Below the score cards, the controls list shows every control in your subscribed frameworks with its current status:

  • PASS -- All automated checks for this control are passing across your environment
  • FAIL -- One or more checks for this control have detected issues
  • NOT APPLICABLE -- The control does not apply to your current environment (for example, a control about a service you do not use)

You can filter controls by status, severity, service, and framework. For more detail, see Understanding Controls.

The trends chart shows how your compliance score has changed over time, helping you demonstrate continuous improvement to auditors. You can view trends for a single framework or compare multiple frameworks side by side. See Compliance Trends for more information.

Key Concepts

Controls

A control is a specific requirement defined by a compliance framework. For example, a CIS benchmark control might require that "MFA is enabled for the root account." Each control maps to one or more automated checks that Guardian Pro runs during every scan.

A control passes only when all of its mapped checks pass across your environment. If any check fails, the control is marked as failed. Learn more in Understanding Controls.

Exceptions

Sometimes a control failure is acceptable -- perhaps you have a compensating control, an accepted risk, or a technical constraint. Guardian Pro allows you to create exceptions that document why a control is failing and mark it as an accepted deviation. Excepted controls are tracked separately and do not count against your compliance score. See Managing Exceptions.

Evidence

For audit readiness, you can attach evidence documents to any control. This is especially useful for controls that require manual verification or for documenting compensating controls. See Attaching Evidence.

Reports

Guardian Pro can export compliance reports in PDF, CSV, and JSON formats. These reports provide a point-in-time snapshot of your compliance posture suitable for sharing with auditors, leadership, or compliance teams. See Compliance Reports.

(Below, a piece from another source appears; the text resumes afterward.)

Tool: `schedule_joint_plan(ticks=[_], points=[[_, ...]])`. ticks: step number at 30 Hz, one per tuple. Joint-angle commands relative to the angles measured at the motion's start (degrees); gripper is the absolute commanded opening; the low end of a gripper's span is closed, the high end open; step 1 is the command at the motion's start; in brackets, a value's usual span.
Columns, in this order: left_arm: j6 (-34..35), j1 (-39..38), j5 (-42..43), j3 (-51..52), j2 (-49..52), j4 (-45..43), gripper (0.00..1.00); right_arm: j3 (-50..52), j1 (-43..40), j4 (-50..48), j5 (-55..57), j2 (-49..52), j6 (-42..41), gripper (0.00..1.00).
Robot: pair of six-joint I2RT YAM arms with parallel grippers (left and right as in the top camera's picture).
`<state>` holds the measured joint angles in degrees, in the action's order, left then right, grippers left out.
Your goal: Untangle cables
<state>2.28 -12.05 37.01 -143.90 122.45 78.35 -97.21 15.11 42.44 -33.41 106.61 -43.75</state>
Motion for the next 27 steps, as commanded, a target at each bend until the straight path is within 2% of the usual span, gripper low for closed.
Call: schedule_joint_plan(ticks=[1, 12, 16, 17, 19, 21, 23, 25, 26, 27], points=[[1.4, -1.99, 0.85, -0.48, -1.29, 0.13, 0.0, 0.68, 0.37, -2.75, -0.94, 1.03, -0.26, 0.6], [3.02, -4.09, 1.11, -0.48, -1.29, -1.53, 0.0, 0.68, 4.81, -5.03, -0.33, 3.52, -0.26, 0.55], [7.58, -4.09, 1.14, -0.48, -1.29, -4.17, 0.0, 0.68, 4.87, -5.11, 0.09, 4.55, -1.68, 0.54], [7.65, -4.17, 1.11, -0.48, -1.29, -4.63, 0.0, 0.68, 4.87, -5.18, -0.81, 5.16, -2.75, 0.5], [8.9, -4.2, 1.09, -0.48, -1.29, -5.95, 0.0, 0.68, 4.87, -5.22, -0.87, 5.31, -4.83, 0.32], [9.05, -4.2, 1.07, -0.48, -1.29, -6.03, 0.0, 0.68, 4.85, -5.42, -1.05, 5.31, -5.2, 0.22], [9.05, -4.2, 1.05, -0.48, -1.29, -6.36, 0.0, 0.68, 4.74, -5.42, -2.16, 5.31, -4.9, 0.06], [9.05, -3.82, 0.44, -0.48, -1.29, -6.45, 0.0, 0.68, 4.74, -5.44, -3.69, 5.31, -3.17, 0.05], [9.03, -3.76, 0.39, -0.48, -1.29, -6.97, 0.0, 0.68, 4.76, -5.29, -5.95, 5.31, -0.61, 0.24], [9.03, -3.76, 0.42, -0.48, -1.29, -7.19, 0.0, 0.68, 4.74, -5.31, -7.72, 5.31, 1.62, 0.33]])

From Compliance to Remediation

One of Guardian Pro's most powerful features is the direct link between compliance failures and remediation. When a control is failing:

  1. Click on the failed control to see which checks are failing and which resources are affected.
  2. Click through to the Action Centre to see the underlying findings.
  3. From the Action Centre, you can remediate the issues -- either manually following step-by-step guidance or with automated one-click fixes where available.
  4. After remediation, the next scan re-evaluates the control, and your compliance score updates automatically.
info

Guardian Pro does not just identify compliance gaps -- it gives you a direct path to closing them. Every failed control is linked to actionable findings with clear remediation guidance.

Multi-Account Compliance

If you manage multiple AWS accounts, Guardian Pro evaluates compliance across your entire organisation. You can:

  • View compliance scores per account or aggregated across all accounts
  • Identify which accounts are dragging down your overall score
  • Filter controls to see account-specific pass/fail status

For details on managing multiple accounts, see Multi-Account Management.

Getting Started

To start monitoring compliance:

  1. Subscribe to frameworks -- Go to Settings > Frameworks and enable the frameworks relevant to your organisation. See Subscribing to Frameworks.
  2. Run a scan -- If you haven't already, run a scan to generate the findings that feed compliance evaluation.
  3. Review your dashboard -- Open the Compliance Dashboard to see your scores and drill into failing controls.
  4. Remediate gaps -- Use the Action Centre to fix failing checks and improve your score.
  5. Set up reporting -- Export reports or configure scheduled compliance summaries for stakeholders.
tip

Not sure which frameworks to start with? The CIS AWS Foundations Benchmark is the most widely adopted baseline for AWS security and is a good starting point for any organisation. If you handle EU personal data, add GDPR. If you are a SaaS provider, add SOC 2.